Reproduce the opening lines of the records exactly, up to and including the line in which "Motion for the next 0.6" occurs.

#### Material for this task

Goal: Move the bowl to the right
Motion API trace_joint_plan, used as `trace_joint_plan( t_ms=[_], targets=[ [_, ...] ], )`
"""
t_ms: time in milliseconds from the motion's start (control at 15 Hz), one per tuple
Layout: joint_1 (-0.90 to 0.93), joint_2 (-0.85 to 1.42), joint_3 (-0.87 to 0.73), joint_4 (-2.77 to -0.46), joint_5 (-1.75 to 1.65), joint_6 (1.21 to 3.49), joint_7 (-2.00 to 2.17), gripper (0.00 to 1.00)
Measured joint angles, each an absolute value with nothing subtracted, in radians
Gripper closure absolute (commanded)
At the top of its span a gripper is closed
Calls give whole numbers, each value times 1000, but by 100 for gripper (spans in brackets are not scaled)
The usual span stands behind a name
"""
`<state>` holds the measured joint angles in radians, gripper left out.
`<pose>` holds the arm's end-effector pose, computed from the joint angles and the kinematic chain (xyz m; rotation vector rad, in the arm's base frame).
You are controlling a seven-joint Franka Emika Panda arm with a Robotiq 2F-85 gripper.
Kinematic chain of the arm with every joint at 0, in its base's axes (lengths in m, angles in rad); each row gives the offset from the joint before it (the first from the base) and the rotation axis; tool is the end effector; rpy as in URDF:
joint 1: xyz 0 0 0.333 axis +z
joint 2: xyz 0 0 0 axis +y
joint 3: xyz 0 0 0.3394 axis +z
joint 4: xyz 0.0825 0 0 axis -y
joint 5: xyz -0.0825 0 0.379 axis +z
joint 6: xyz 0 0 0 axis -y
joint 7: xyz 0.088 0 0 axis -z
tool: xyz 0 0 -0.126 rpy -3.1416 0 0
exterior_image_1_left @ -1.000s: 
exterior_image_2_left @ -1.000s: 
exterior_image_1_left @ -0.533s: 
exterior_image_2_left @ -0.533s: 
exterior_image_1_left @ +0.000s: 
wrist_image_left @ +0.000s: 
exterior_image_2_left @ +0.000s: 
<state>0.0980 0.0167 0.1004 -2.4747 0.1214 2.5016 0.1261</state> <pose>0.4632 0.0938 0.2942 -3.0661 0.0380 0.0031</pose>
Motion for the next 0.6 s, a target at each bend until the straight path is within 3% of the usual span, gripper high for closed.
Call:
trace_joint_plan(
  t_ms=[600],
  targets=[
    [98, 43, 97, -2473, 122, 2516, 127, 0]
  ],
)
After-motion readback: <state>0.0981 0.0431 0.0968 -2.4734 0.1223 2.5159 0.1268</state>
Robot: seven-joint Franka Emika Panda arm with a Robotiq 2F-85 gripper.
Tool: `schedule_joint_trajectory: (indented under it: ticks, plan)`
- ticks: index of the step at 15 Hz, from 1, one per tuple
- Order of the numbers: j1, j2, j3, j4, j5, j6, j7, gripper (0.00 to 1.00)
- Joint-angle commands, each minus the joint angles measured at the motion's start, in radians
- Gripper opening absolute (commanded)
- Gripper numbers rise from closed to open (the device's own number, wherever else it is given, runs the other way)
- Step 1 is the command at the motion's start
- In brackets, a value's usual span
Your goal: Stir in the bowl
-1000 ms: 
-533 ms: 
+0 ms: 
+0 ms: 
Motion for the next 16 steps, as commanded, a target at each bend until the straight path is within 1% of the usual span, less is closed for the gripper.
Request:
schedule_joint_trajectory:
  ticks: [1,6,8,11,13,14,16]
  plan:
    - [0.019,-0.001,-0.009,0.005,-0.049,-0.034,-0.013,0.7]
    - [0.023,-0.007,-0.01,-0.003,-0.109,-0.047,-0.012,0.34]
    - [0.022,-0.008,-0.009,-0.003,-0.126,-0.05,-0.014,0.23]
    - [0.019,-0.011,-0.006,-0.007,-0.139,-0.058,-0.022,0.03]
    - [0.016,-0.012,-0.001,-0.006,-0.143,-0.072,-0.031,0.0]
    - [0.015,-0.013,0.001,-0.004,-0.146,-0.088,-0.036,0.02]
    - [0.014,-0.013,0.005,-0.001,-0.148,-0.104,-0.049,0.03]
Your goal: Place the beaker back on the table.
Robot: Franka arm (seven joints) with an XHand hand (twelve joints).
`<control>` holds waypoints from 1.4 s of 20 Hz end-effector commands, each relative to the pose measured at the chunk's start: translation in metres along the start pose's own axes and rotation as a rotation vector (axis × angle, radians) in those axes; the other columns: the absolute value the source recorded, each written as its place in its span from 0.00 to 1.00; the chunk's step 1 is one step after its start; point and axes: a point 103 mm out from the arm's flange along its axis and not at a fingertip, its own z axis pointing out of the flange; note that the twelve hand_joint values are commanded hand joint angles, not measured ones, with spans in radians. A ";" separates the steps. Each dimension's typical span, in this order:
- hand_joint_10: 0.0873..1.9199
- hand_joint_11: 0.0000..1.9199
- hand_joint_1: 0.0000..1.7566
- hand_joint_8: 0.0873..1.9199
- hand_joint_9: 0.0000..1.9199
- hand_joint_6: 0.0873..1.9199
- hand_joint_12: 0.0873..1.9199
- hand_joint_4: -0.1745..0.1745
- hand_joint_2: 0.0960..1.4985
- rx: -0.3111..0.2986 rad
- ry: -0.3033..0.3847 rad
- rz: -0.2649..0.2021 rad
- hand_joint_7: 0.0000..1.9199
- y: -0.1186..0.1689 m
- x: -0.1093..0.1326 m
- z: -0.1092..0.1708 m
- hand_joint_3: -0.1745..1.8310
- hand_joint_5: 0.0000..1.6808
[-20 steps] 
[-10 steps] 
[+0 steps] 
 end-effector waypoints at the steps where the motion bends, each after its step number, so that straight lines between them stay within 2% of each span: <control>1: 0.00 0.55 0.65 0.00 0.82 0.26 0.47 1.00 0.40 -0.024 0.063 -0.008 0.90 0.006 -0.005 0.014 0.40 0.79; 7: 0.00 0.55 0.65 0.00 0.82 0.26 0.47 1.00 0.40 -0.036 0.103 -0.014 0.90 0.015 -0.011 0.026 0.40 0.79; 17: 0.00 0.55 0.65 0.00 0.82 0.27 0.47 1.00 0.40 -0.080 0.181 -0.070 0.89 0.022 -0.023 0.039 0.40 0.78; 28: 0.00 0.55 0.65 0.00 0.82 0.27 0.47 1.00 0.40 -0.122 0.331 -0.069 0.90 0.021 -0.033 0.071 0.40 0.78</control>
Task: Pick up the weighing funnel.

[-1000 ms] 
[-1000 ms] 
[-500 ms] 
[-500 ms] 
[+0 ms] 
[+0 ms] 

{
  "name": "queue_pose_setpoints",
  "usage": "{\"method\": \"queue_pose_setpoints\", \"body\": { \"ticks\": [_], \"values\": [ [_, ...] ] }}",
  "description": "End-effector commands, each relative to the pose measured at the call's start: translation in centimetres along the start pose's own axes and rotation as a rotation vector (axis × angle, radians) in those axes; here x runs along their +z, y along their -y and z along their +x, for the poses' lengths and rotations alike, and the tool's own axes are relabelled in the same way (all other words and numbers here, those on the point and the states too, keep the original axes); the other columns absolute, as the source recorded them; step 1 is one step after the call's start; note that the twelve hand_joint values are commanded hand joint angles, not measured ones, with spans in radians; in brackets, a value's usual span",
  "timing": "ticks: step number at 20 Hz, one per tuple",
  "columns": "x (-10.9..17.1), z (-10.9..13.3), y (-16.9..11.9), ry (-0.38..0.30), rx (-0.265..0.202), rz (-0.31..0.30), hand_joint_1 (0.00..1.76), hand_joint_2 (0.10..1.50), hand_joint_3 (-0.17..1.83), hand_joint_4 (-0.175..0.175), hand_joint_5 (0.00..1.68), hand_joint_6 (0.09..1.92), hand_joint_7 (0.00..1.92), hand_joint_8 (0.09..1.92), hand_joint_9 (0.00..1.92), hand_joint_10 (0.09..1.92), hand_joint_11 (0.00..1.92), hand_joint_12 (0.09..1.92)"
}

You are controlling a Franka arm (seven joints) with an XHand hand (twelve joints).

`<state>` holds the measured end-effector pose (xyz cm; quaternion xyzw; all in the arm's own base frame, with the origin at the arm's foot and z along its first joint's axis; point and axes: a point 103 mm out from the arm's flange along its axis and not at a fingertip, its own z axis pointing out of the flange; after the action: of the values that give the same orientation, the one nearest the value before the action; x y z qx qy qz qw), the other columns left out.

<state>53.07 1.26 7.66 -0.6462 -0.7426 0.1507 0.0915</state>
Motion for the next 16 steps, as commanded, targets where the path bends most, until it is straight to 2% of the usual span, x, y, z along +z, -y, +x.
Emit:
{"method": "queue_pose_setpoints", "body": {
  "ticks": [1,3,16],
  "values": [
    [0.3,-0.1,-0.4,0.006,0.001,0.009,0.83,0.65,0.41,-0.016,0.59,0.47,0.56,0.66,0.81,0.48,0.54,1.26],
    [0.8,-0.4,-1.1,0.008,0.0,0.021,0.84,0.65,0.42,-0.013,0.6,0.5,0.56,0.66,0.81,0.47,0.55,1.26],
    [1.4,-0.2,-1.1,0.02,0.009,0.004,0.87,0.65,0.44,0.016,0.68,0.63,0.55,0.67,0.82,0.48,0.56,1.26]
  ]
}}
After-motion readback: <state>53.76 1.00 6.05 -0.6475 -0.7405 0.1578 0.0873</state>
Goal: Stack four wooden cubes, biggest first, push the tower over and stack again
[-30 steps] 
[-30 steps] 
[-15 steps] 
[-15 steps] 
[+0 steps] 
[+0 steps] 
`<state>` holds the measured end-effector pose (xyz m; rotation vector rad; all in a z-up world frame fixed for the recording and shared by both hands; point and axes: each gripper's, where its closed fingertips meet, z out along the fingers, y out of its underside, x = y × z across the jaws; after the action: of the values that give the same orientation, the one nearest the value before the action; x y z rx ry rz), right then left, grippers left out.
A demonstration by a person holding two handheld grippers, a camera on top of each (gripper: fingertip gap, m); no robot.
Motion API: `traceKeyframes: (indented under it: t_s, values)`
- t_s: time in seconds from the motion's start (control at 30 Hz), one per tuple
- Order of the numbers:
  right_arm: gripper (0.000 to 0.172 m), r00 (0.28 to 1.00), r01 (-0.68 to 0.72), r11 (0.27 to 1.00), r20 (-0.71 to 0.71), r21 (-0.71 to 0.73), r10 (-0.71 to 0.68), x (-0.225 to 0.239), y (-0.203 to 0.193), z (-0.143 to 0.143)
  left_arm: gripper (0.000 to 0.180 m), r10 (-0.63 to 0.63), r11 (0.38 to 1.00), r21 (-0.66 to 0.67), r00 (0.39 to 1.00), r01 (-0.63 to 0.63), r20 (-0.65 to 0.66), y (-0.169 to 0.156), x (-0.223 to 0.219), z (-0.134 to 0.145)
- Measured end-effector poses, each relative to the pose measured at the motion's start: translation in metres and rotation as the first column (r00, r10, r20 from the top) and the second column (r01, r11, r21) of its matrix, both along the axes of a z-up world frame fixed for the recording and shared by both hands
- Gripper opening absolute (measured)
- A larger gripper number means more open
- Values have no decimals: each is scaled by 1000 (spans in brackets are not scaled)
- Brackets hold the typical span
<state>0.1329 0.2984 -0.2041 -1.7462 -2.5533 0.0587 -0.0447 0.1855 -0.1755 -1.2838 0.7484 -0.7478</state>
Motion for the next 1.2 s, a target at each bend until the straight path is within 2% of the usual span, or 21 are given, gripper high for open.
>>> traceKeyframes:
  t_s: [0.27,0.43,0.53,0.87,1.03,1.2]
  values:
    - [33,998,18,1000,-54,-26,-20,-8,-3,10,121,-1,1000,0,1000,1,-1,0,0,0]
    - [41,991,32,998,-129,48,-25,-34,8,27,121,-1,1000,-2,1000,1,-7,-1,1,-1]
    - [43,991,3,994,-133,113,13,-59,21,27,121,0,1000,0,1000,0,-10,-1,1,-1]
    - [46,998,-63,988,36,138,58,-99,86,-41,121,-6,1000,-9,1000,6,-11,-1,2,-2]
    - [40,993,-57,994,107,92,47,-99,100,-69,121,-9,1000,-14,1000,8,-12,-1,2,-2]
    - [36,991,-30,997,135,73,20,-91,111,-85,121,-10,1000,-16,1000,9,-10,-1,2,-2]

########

Result for this task:
Goal: Move the bowl to the right
Motion API trace_joint_plan, used as `trace_joint_plan( t_ms=[_], targets=[ [_, ...] ], )`
"""
t_ms: time in milliseconds from the motion's start (control at 15 Hz), one per tuple
Layout: joint_1 (-0.90 to 0.93), joint_2 (-0.85 to 1.42), joint_3 (-0.87 to 0.73), joint_4 (-2.77 to -0.46), joint_5 (-1.75 to 1.65), joint_6 (1.21 to 3.49), joint_7 (-2.00 to 2.17), gripper (0.00 to 1.00)
Measured joint angles, each an absolute value with nothing subtracted, in radians
Gripper closure absolute (commanded)
At the top of its span a gripper is closed
Calls give whole numbers, each value times 1000, but by 100 for gripper (spans in brackets are not scaled)
The usual span stands behind a name
"""
`<state>` holds the measured joint angles in radians, gripper left out.
`<pose>` holds the arm's end-effector pose, computed from the joint angles and the kinematic chain (xyz m; rotation vector rad, in the arm's base frame).
You are controlling a seven-joint Franka Emika Panda arm with a Robotiq 2F-85 gripper.
Kinematic chain of the arm with every joint at 0, in its base's axes (lengths in m, angles in rad); each row gives the offset from the joint before it (the first from the base) and the rotation axis; tool is the end effector; rpy as in URDF:
joint 1: xyz 0 0 0.333 axis +z
joint 2: xyz 0 0 0 axis +y
joint 3: xyz 0 0 0.3394 axis +z
joint 4: xyz 0.0825 0 0 axis -y
joint 5: xyz -0.0825 0 0.379 axis +z
joint 6: xyz 0 0 0 axis -y
joint 7: xyz 0.088 0 0 axis -z
tool: xyz 0 0 -0.126 rpy -3.1416 0 0
exterior_image_1_left @ -1.000s: 
exterior_image_2_left @ -1.000s: 
exterior_image_1_left @ -0.533s: 
exterior_image_2_left @ -0.533s: 
exterior_image_1_left @ +0.000s: 
wrist_image_left @ +0.000s: 
exterior_image_2_left @ +0.000s: 
<state>0.0980 0.0167 0.1004 -2.4747 0.1214 2.5016 0.1261</state> <pose>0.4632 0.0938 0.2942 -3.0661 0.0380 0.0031</pose>
Motion for the next 0.6 s, a target at each bend until the straight path is within 3% of the usual span, gripper high for closed.

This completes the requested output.